Will never forget the day dad talked over mom at a dinner party. That night she drugged him and split his tongue with a straight razor while my sister and I watched. “You see that, kids? Your father is a lizard now! You live in a terrarium!”
When you give your mom a card and you watch her read it and well up and then the mist turns melancholic and severe as she looks through the table and into the past and assesses the present and you have to make a joke to break the spell.
Hope Philip Roth’s mom is waiting for him, legs spread, in Heaven.
I suggested to my mom that we do a family ayahuasca session for Christmas to which she replied, “My shit is together, isn’t it?” I said, “You are the master of your own shit.
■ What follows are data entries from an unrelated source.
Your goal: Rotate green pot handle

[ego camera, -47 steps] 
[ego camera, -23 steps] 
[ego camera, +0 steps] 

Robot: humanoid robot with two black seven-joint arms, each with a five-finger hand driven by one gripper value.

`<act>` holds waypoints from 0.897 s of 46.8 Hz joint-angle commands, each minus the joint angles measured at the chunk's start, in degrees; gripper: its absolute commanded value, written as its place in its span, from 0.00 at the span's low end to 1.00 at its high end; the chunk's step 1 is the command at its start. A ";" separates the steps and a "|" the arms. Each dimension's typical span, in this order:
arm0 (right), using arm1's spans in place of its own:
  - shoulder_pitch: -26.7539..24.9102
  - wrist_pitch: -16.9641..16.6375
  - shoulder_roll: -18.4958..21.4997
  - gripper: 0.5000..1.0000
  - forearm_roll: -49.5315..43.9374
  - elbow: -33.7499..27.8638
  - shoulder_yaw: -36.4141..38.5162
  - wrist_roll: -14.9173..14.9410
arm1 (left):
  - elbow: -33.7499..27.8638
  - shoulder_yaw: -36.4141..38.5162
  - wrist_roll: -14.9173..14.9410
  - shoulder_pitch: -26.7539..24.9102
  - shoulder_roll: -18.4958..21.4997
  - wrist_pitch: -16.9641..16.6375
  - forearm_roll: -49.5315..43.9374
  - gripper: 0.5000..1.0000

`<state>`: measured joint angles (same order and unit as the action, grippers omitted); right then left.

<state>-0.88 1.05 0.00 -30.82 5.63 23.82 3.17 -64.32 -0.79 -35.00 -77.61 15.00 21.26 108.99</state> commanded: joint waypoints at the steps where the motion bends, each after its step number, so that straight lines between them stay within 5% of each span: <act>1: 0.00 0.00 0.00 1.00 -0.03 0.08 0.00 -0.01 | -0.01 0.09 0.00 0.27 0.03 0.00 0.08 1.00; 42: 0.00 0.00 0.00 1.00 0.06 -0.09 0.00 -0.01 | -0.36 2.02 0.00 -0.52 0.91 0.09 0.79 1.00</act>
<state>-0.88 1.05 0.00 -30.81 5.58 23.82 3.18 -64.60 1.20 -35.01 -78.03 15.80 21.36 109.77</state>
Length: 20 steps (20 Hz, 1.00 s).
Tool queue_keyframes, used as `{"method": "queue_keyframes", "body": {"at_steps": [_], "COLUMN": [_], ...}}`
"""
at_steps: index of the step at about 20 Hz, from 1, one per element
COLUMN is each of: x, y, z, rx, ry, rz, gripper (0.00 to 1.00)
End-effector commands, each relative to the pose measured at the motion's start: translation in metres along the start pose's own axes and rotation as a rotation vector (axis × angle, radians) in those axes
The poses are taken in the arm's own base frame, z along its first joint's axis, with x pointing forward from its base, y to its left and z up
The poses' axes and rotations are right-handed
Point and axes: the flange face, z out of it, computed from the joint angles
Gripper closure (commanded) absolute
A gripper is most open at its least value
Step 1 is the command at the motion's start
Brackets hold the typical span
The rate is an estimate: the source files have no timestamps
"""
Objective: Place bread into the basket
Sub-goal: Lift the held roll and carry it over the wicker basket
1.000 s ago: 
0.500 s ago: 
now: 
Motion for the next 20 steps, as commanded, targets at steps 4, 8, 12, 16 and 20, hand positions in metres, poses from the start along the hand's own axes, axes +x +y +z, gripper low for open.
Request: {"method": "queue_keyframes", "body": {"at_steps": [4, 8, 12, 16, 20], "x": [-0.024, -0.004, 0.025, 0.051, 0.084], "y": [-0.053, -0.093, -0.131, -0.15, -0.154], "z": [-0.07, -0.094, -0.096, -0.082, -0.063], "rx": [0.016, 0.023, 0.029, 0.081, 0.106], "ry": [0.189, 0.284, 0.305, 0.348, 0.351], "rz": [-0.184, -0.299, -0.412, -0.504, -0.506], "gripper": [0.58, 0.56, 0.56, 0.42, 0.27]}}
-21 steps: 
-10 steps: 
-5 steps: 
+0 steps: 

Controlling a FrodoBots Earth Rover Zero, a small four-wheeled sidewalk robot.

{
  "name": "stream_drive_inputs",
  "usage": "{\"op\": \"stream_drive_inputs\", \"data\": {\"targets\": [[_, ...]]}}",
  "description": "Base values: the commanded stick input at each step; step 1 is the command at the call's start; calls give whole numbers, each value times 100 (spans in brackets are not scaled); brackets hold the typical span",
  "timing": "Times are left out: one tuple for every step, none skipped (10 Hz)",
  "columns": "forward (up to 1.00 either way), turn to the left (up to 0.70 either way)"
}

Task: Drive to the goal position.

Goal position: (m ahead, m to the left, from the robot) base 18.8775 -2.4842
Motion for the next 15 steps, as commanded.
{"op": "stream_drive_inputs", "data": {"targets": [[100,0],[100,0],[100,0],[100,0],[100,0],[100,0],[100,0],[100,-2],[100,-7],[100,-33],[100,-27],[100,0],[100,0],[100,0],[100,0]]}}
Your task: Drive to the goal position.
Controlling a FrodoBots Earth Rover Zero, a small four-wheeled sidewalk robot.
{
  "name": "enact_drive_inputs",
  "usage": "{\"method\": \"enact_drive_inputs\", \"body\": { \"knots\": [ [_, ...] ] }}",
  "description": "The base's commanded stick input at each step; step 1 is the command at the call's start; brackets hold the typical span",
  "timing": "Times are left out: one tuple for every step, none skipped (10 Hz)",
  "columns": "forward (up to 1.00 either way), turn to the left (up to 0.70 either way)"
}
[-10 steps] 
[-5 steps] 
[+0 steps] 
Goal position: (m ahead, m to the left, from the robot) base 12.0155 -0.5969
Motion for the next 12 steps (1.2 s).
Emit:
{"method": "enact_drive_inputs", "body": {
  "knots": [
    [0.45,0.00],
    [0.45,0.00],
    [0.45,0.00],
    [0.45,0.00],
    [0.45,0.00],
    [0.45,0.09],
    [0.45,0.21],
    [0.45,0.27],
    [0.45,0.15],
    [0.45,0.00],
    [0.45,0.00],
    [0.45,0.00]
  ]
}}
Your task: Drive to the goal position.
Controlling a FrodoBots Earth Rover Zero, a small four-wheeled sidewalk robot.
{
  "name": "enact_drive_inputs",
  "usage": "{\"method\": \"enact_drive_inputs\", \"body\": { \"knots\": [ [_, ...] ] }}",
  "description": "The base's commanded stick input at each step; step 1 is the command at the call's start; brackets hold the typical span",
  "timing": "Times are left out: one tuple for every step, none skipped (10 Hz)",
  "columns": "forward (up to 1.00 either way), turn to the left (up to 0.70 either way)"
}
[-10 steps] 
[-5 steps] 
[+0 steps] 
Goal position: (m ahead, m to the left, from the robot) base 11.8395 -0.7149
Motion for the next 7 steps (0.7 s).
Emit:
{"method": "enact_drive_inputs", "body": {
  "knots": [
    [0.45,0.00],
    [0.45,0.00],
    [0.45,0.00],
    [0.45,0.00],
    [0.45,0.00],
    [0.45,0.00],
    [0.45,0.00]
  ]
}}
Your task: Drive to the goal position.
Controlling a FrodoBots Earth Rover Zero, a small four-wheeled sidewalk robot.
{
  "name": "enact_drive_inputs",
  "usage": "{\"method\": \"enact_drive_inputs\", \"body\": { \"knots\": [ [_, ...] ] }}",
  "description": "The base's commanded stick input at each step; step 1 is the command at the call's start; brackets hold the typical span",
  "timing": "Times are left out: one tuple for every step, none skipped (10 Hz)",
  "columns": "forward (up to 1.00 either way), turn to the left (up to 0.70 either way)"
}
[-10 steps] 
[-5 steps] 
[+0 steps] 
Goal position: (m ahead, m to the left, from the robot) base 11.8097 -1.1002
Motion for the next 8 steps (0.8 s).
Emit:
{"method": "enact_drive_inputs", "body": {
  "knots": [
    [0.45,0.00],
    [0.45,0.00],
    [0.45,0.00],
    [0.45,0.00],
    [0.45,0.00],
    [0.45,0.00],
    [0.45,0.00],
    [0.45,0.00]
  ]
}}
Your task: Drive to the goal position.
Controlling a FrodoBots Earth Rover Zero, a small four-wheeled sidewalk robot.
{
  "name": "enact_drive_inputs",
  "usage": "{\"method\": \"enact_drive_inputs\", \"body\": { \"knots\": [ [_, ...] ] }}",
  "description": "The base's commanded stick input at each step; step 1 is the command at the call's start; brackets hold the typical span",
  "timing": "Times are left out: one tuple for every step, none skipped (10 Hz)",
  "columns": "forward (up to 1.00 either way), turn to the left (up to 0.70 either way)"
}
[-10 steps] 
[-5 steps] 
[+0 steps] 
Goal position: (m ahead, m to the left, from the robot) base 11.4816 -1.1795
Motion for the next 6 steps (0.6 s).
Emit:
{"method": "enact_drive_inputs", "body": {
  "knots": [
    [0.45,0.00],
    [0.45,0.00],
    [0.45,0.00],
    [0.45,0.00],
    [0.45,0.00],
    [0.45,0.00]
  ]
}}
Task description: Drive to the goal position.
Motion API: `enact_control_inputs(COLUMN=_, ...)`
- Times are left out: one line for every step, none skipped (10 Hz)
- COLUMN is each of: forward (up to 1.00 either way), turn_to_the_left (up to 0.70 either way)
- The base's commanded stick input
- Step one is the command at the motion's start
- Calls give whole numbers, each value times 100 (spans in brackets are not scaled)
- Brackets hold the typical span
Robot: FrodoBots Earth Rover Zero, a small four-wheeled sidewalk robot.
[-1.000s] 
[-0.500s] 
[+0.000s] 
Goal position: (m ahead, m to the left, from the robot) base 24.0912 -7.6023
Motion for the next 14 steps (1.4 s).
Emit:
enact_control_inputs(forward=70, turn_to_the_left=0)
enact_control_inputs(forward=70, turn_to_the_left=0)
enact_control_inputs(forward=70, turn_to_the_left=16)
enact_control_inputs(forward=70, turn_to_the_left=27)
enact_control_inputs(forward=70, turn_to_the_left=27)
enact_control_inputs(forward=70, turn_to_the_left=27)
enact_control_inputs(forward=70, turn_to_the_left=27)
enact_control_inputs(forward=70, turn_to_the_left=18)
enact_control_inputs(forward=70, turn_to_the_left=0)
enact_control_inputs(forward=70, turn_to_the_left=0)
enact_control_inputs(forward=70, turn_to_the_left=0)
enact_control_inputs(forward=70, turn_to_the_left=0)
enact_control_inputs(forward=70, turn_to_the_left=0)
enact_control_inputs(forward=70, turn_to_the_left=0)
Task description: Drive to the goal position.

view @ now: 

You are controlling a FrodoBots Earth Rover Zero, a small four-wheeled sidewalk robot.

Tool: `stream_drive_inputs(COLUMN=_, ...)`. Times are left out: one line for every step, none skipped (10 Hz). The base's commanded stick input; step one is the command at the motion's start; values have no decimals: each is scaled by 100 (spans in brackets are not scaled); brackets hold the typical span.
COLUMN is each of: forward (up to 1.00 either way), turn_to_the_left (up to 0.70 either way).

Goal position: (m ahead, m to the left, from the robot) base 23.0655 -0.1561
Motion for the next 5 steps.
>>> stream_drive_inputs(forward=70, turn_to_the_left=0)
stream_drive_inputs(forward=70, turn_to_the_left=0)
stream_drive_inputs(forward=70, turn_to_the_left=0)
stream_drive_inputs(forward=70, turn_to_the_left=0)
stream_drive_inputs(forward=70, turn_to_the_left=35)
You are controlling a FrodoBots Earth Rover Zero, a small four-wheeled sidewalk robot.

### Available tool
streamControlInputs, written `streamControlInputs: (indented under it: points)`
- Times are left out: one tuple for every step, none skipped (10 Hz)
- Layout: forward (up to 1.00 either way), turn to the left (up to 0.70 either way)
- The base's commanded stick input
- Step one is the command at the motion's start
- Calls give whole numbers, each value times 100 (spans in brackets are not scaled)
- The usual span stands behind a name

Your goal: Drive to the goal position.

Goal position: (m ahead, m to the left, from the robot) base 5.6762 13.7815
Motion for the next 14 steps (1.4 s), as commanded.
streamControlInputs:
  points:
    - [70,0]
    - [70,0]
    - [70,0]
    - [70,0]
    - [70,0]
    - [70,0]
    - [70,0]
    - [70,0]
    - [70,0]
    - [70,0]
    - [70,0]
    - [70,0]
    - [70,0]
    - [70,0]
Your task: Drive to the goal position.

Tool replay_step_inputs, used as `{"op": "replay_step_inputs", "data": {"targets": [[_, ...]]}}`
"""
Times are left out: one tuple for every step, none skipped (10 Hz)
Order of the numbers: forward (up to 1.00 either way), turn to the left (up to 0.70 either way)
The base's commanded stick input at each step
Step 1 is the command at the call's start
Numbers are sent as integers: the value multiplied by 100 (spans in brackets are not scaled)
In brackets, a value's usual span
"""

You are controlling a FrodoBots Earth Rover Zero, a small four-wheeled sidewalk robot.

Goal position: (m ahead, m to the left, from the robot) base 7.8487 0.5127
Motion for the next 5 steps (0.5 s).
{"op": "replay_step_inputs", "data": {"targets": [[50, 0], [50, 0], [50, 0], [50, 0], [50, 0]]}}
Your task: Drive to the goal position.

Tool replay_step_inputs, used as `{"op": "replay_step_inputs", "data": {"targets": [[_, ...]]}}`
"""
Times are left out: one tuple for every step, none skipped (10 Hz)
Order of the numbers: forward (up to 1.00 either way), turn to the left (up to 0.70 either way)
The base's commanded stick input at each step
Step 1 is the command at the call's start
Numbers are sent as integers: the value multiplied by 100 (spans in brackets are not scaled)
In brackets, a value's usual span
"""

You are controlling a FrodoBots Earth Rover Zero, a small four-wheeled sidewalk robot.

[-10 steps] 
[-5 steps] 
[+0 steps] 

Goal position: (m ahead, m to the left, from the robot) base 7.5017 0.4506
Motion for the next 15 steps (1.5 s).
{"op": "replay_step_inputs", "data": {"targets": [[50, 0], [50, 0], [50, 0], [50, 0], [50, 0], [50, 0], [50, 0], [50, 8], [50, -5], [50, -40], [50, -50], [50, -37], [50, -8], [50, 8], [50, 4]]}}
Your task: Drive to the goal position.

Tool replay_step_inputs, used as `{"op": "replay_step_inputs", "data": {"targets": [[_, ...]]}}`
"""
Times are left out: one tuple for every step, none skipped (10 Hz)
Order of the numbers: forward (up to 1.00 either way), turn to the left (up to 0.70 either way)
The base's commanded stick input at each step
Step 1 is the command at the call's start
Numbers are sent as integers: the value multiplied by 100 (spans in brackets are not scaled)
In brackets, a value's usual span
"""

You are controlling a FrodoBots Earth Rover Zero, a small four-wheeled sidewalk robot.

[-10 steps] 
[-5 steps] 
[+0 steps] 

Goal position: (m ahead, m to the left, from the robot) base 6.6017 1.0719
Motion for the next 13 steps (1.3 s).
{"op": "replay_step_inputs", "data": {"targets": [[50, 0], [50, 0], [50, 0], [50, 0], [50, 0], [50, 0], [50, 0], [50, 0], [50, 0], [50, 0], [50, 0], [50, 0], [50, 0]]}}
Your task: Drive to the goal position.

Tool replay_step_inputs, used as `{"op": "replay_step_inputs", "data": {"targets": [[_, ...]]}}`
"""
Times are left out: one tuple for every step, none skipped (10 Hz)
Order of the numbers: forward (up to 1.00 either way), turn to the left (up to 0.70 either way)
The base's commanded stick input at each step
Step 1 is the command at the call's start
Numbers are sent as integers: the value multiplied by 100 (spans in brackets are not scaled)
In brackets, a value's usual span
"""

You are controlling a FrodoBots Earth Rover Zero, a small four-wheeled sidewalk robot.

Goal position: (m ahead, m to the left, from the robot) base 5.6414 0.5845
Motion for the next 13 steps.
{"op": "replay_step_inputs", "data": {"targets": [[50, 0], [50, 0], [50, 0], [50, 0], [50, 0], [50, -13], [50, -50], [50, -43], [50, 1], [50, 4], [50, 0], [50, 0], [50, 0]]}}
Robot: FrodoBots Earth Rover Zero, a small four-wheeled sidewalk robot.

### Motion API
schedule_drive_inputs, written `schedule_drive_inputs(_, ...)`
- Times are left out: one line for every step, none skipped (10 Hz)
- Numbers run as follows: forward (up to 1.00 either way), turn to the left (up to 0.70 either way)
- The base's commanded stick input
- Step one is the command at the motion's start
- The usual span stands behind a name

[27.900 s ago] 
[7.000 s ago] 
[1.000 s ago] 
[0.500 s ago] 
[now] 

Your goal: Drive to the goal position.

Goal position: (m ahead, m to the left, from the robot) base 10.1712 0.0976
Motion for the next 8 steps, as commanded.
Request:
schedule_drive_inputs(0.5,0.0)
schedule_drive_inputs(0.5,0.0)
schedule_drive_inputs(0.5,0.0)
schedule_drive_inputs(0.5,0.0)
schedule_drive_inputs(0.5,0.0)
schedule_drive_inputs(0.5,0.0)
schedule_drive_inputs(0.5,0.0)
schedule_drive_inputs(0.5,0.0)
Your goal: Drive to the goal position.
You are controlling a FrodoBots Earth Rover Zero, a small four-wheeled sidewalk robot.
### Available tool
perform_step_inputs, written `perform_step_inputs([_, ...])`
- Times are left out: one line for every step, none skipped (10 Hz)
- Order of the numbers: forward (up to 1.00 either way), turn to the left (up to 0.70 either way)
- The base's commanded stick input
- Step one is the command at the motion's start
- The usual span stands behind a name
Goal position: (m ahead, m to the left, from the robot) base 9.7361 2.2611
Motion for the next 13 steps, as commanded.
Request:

You tell me?” And she said, “Yeah, well it moves forward.”
When you die you go back into your mother and she goes back into her mother and so on until the nesting doll of existence repacks itself through primates and primordial goo all the way back up to the Big Bang.
I was telling my mom and sister the story of Pagliacci the Clown and right before the punchline, my mom corrected my pronunciation and in textbook Italian said “PAG-leee-ah-CHO.” I walked away frustrated and they laughed and called me Pagliacci.
My mom sprays windex on her hands to slide her rings off of her swollen summer fingers.
Mom used to take me to McDonalds once a week after school and I’d eat a double quarter pounder meal and she’d fall asleep because the smell in there made her tired. After, we’d sit in a dusky parking lot listening to the classical station while waiting for my sister to finish ballet.
Mom and I pogoed to a Ramones song at a strip mall sports bar on Long Island. Dad was playing drums.
Mom and Natasha are talking about a new hybrid vegetable, a cross between celery, lettuce, and asparagus. I ask if it’s called aspalettery and they dismiss me with a derision befitting a proud gun owner whose toddler accidentally shot them in the back.
My mom spent a couple of months in the late ‘90s saying “who killed Kenny” apropos of nothing and laughing. She also liked Dr. Evil’s “zip it” bit and would punctuate expressions of longing with “throw me a friggin’ bone here.”
When moms post pictures of their kids with the caption “Please stop growing,” I can’t help but think they are inviting a curse to befall their houses. The curse of the perpetual baby. Be careful what you wish for.
Mom is both very sensitive and bites like a barbed lash. She reads a lot. Mocks pathos. Makes you fight for her approval. She was a brilliant pianist who just stopped one day. Now she’s leisure sport competitive with herself. Tennis, anyone?
My mom called me the Hamlet of Greenpoint and I told her I’m the Hamlet of poor lunch decisions, whatever that means.
Last time I saw her, mom brought me and my friend a bucket of what she calls “ghetto chicken.” She still thinks it’s going to work out for me. Thinks maybe it’s working and I don’t know it yet.